I live in a city with lots of beggars. On our major streets, they can be seen on most days standing in the medians, waiting for red lights so that they can travel up and down the concrete street divider with pathetic looks on their faces that not so subtlety suggest drivers hand over some cash. Recently I heard that an entrepreneur (my label for the enterprising soul who has made begging a lucrative business) has organized the beggars, by picking them up, and dropping them off at “work”. I have no evidence that points to the validity of this information but I have to share that I find the concept entertaining. Of course, it is not new, since there are mercenaries and opportunists on every corner in this life we live, but here is the astounding part of all this that has me leaning in the direction of this “story” being true.
There are beggars in wheeled chairs riding the medians; interesting and challenging to say the least.
I saw a young man begging AND taking a reading break, only to resume his “spot” the next day.

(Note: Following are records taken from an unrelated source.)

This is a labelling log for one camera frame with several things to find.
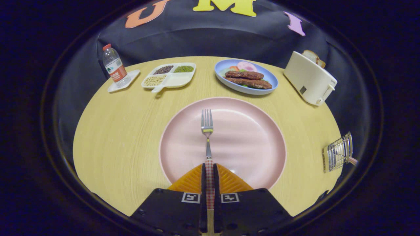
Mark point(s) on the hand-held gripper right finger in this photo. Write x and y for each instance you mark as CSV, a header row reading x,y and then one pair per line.
x,y
216,183

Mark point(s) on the pink round plate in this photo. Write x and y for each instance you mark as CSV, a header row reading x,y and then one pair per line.
x,y
246,137

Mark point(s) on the blue food plate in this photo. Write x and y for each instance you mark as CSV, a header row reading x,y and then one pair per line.
x,y
220,67

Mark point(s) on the clear water bottle red cap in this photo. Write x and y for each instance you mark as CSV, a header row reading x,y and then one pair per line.
x,y
113,65

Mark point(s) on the orange carrot slice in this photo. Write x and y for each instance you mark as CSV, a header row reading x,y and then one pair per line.
x,y
233,68

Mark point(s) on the pink ham slice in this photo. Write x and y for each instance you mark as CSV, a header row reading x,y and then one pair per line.
x,y
246,66

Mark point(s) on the cream white toaster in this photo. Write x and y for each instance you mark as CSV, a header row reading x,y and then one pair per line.
x,y
308,78

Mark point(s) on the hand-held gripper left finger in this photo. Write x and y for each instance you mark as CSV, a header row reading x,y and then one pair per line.
x,y
204,183

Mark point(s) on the clear ribbed glass holder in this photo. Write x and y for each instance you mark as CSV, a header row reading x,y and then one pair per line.
x,y
338,152

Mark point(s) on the white square coaster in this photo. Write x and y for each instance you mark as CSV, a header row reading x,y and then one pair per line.
x,y
132,77

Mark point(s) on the brown meat strip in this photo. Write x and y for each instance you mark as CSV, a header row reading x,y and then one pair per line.
x,y
244,75
249,83

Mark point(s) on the white divided tray with beans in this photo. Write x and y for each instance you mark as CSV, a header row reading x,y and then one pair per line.
x,y
178,80

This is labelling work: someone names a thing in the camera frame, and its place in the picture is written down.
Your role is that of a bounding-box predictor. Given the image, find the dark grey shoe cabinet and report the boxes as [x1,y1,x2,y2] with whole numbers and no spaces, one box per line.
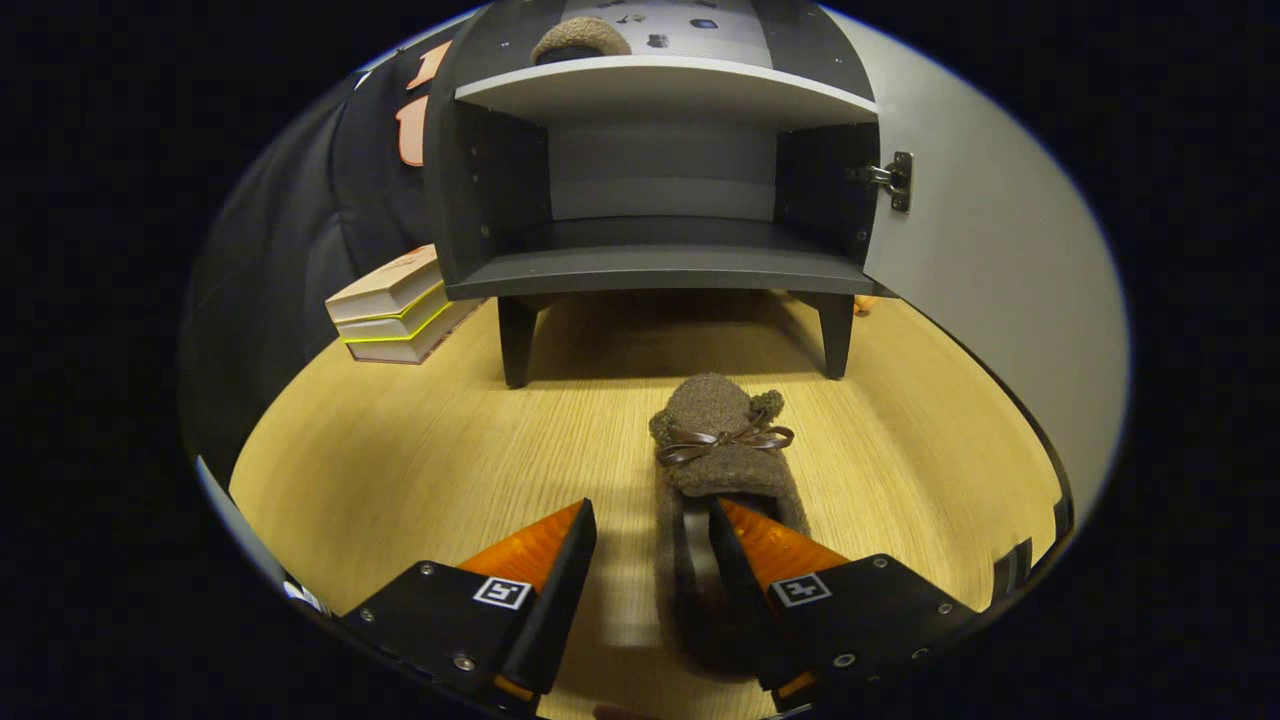
[425,0,881,389]

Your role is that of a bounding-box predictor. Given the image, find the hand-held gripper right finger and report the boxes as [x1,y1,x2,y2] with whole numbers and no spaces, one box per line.
[708,497,981,713]

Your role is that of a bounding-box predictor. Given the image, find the yellow edged book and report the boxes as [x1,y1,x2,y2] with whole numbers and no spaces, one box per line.
[338,283,453,344]

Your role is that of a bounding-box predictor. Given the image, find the metal door hinge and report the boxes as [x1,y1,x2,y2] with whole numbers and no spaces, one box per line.
[848,152,914,213]

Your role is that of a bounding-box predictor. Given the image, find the black backdrop cloth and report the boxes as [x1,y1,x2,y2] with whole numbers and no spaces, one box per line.
[185,30,481,471]

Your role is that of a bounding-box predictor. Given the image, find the brown knitted shoe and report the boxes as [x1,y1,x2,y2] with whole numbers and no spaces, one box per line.
[648,373,811,681]
[530,17,633,66]

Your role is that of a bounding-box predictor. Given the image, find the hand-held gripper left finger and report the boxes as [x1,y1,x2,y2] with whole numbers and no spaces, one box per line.
[340,498,598,716]

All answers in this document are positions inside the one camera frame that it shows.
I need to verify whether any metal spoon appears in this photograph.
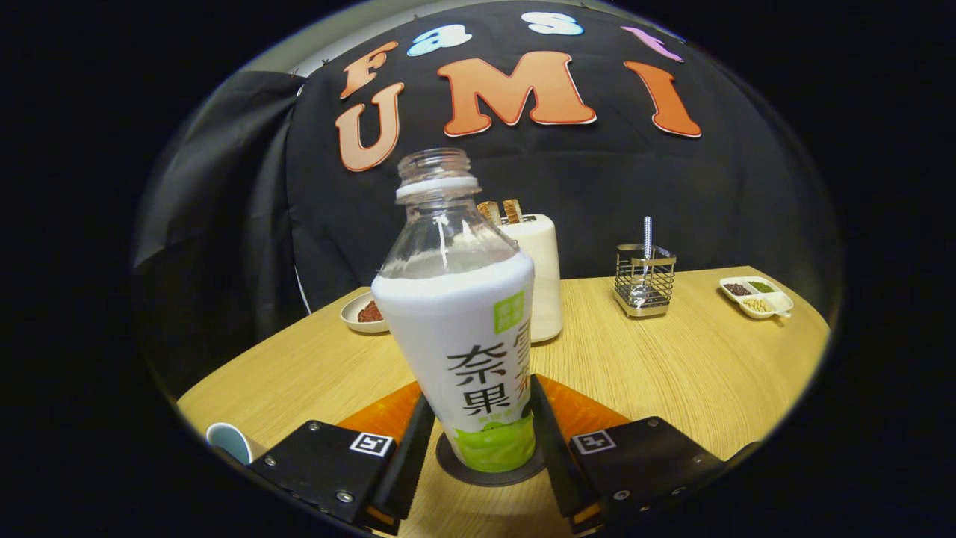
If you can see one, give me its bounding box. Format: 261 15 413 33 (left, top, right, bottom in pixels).
631 217 655 307

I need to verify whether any white toaster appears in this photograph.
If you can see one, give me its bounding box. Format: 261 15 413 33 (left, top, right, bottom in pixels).
497 214 564 344

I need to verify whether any metal wire cutlery holder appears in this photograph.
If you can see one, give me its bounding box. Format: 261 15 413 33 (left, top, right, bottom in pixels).
614 244 677 320

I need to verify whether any white cup with knob handle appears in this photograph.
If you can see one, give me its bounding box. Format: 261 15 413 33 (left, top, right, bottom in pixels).
205 422 267 466

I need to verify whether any white green label juice bottle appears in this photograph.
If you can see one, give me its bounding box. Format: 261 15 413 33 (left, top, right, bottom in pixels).
371 148 537 474

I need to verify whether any white divided condiment dish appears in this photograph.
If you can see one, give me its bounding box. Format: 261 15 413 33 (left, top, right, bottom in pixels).
718 276 795 321

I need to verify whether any dark brown round coaster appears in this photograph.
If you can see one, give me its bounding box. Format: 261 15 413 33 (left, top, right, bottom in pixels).
435 433 547 488

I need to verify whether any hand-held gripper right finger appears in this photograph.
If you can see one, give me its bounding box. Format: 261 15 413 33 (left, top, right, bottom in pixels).
529 374 729 535

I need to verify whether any white oval plate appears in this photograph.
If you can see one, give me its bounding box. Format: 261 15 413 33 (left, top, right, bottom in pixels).
340 291 391 334

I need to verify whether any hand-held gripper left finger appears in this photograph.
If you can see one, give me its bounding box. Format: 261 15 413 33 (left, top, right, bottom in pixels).
246 385 436 535

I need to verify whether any wooden table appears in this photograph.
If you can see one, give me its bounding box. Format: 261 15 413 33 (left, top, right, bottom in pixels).
176 265 831 538

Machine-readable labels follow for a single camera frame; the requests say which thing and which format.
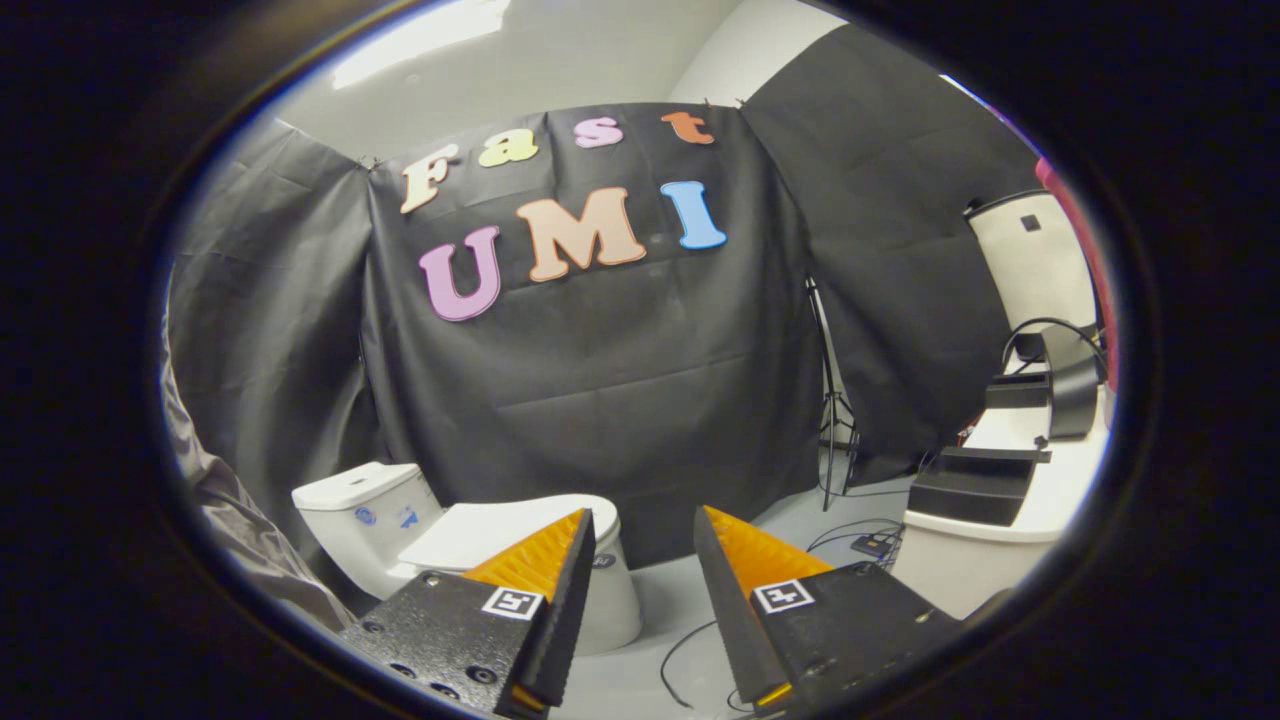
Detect black open box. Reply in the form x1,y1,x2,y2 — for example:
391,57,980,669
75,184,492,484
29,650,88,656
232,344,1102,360
905,447,1053,528

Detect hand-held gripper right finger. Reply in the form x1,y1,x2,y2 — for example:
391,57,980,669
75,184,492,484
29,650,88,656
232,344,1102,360
692,504,963,715

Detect long black floor cable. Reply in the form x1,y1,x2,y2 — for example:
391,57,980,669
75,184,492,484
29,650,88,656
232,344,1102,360
658,618,756,713

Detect white ceramic toilet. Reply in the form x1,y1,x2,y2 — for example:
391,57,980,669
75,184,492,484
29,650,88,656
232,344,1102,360
291,461,644,656

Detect black curved object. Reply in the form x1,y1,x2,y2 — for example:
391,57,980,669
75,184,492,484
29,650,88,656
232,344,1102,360
1040,325,1101,441

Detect white upright panel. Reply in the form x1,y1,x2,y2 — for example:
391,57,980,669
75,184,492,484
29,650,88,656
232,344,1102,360
963,190,1098,331

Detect white toilet lid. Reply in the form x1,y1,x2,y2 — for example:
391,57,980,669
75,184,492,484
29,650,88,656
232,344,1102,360
398,494,621,576

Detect coiled black cables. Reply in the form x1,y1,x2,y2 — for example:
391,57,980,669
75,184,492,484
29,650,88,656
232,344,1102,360
805,518,906,573

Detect person's grey clothing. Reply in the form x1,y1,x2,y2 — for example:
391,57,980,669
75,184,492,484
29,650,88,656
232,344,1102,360
160,330,356,633

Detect white round-edged table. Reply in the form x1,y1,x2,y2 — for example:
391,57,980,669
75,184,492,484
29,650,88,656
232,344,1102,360
890,385,1111,621

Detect small black block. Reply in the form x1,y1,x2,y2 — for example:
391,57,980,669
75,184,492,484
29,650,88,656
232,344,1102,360
985,372,1051,411

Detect black tripod stand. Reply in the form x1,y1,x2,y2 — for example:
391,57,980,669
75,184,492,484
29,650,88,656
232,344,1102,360
805,278,861,511

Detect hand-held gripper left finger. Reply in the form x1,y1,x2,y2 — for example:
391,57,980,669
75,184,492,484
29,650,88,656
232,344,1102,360
338,507,598,720

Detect black backdrop cloth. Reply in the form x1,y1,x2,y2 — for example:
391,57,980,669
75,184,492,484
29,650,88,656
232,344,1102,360
165,25,1041,601

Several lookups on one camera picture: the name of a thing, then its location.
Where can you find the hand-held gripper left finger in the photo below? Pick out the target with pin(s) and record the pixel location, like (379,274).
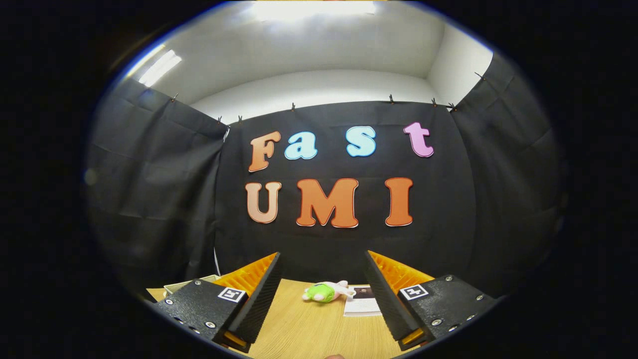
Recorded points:
(261,299)

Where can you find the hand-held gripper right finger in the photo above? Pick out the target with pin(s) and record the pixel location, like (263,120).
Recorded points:
(384,299)

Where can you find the beige fabric storage box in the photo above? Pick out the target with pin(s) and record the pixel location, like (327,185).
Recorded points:
(187,285)

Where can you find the white book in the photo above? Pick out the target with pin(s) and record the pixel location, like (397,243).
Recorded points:
(361,301)

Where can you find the green and pink plush toy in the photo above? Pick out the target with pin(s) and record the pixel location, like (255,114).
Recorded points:
(321,293)

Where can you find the black backdrop cloth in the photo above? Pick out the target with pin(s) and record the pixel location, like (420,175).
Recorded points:
(448,199)

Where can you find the ceiling light panel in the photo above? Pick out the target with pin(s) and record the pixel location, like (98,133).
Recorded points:
(160,67)

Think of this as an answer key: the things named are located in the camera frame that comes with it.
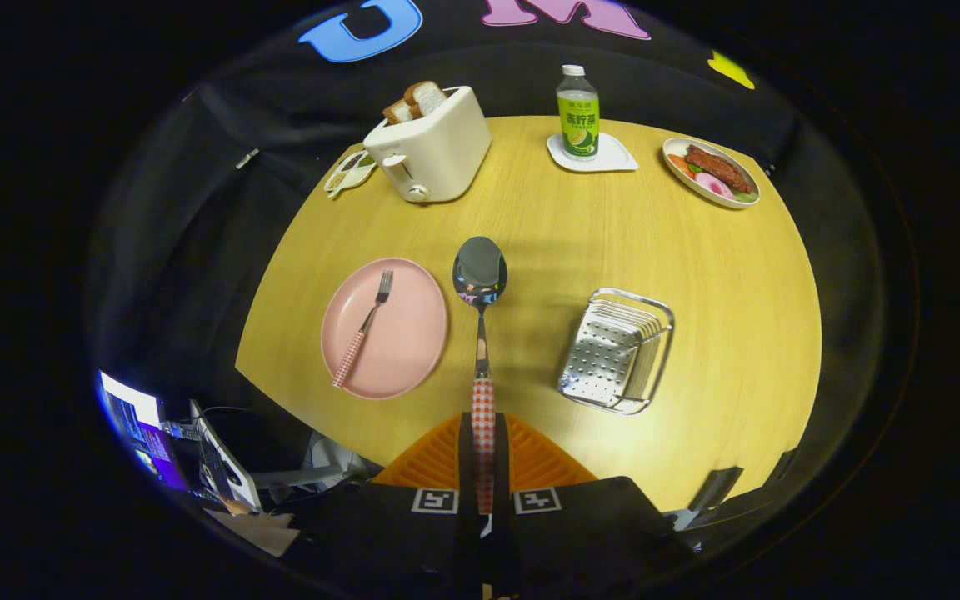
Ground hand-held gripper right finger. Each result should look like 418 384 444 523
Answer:
492 412 698 600

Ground fork with red checked handle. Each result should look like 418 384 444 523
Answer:
332 269 395 389

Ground green label drink bottle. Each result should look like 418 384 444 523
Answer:
556 64 601 161

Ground white toaster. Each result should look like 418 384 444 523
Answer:
362 86 493 204

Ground pink round food slice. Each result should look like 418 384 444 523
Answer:
694 172 735 201

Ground white oval food plate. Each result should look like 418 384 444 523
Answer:
662 137 761 209

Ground white keyboard with black keys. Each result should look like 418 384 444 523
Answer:
188 400 264 511

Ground spoon with red checked handle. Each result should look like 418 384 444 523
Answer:
452 236 508 538

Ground white square coaster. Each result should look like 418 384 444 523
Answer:
547 132 639 174

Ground white divided condiment dish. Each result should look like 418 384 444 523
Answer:
323 148 378 199

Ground lit computer screen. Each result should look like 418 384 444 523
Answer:
99 371 189 493

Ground pink round plate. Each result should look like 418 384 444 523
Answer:
320 257 449 401

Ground brown meat strip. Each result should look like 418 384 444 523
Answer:
685 144 753 194

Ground grey metal frame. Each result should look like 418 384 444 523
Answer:
255 437 381 494

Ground metal wire cutlery basket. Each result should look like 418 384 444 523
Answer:
557 287 676 416

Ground black table leg bracket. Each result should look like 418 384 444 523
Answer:
672 467 743 530

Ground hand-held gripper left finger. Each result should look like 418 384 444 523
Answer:
292 412 481 600

This week, I noticed that medians had been shovelled! This struck me as hilariously funny!
Getting serious
Dear reader, these beggars are serious about their work. They are consistent. They show up under all weather conditions and they have some kind of work/play life balance that the rest of the stressed out “over-worked” rich world pays money to accomplish on weekends in expensive seminars and at retreats. Their work is rewarding too because lets face this truth, we only do what we do because somehow or another, it is working for us, even if no one else agrees!
What’s my problem?
Showing up for work despite a disability and with a quaking body has me wonder what my problem is? Why I am complacent and lazy sometimes? Why I make excuses for not working as hard as I can, being as committed and diligent as I am able? Why do I lie down on the job dear reader, why? It is pure privilege to live a blessed life and not have to scrape and beg, hoping someone will turn a kind and generous eye our way and give us a bit of extra change. If anything, I am appreciative of what God has shown me this week, in this very moment as I type on my Mac laptop in my comfortable family room… I am no better than anyone else in fact, I wonder about my own survival skills, my own fair-weather laxidaxical approach to life and its challenges.
Freely given gifts
It is easy to judge a “beggar”; to have compassion for a beggar; to have an opinionated sentiment of condescending indulgence of a beggar when we lower our window and generously decide to part with our ashtray coins… This week, I admire their tenancy, their strange work ethic, their commitment to plying their trade… this week, I see what God wants me to see, that we are all freely given gifts we did not work for, nor could we possibly earn… we simply cannot, dear one, out give God.
Lent is upon us, who will you give to these next 39 days out of sheer gratitude for all of your blessings? All good and perfect gifts come from above, nothing is yours to keep, it is all borrowed; we are all beggars and borrowers from a Great God who opens up the heavens daily and pours out upon us generously and waits to see, what we will do with the bounty? Share or keep your windows closed and sealed? You get the picture.